Inseguendo Rimbaud nel suo ultimo rifugio
di Giovanni Porzio
A Harar, in Etiopia, il poeta si lanciò in deliranti traffici. Armi, avorio, forse schiavi.
Ci siamo tornati. Un pezzo tormentato di Africa nel racconto di un grande inviato
HARAR. L'ultimo rifugio di Arthur Rimbaud, il luogo da dove sognava di tornare «con membra di ferro, la pelle scura, l’occhio furente» e da cui invece ripartì in fin di vita su «una barella coperta da una tenda», è una remota cittadina sull’altopiano etiopico che sovrasta i torridi deserti dell’Ogaden e della Dancalia. Harar, fondata nel X secolo, è uno dei più antichi insediamenti urbani dell’Africa orientale e la quarta città santa dell’Islam dopo la Mecca, Medina e Gerusalemme, con oltre ottanta moschee all’interno dei bastioni medievali che racchiudono il borgo di Jugol. Le facciate delle vecchie case sono ora rivestite d’intonaci dai colori psichedelici, turchese, giallo, fucsia, malva, che nascondono i muri di pietra grezza e di argilla. Minareti e campanili sorgono a poca distanza l’uno dall’altro e i faranj, gli stranieri portatori di dollari, sono i benvenuti. Ma Harar non era così accogliente quando nel gennaio 1855 vi penetrò, primo europeo, Richard Francis Burton, l’esploratore inglese che con John Speke scoprirà le sorgenti del Nilo bianco.

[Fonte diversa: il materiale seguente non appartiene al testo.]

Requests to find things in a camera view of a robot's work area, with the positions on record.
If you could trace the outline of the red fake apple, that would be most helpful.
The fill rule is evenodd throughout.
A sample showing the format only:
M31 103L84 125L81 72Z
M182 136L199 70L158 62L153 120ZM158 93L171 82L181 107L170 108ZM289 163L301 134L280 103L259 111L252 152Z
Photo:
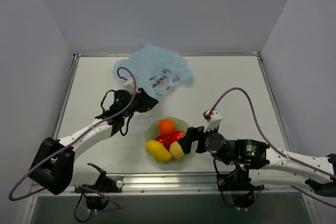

Burton entrò nella “città proibita” dalla porta di Erer, una delle cinque da cui ancora oggi si accede, e vi trascorse una decina di giorni, ospite-prigioniero dell’emiro Abubakr, «tra gente che odia i forestieri, sotto il tetto di un principe fanatico il cui minimo cenno significava morte». In First Footsteps in East Africa, Burton narra di una popolazione sfigurata dal vaiolo e dalla lebbra, abbrutita dal consumo di birra, d’idromele e di foglie di khat, un arbusto ricco di alcaloidi dagli effetti euforizzanti, simile alla coca o alla benzedrina. Salva solo le donne «dai larghi occhi e dalla pelle chiara» ornate di gioielli d’argento e corallo, con «le palpebre abbellite dal khol e mani e piedi dipinti di henna». L’attività principale, conclude, è «il commercio di schiavi, di avorio, di caffè».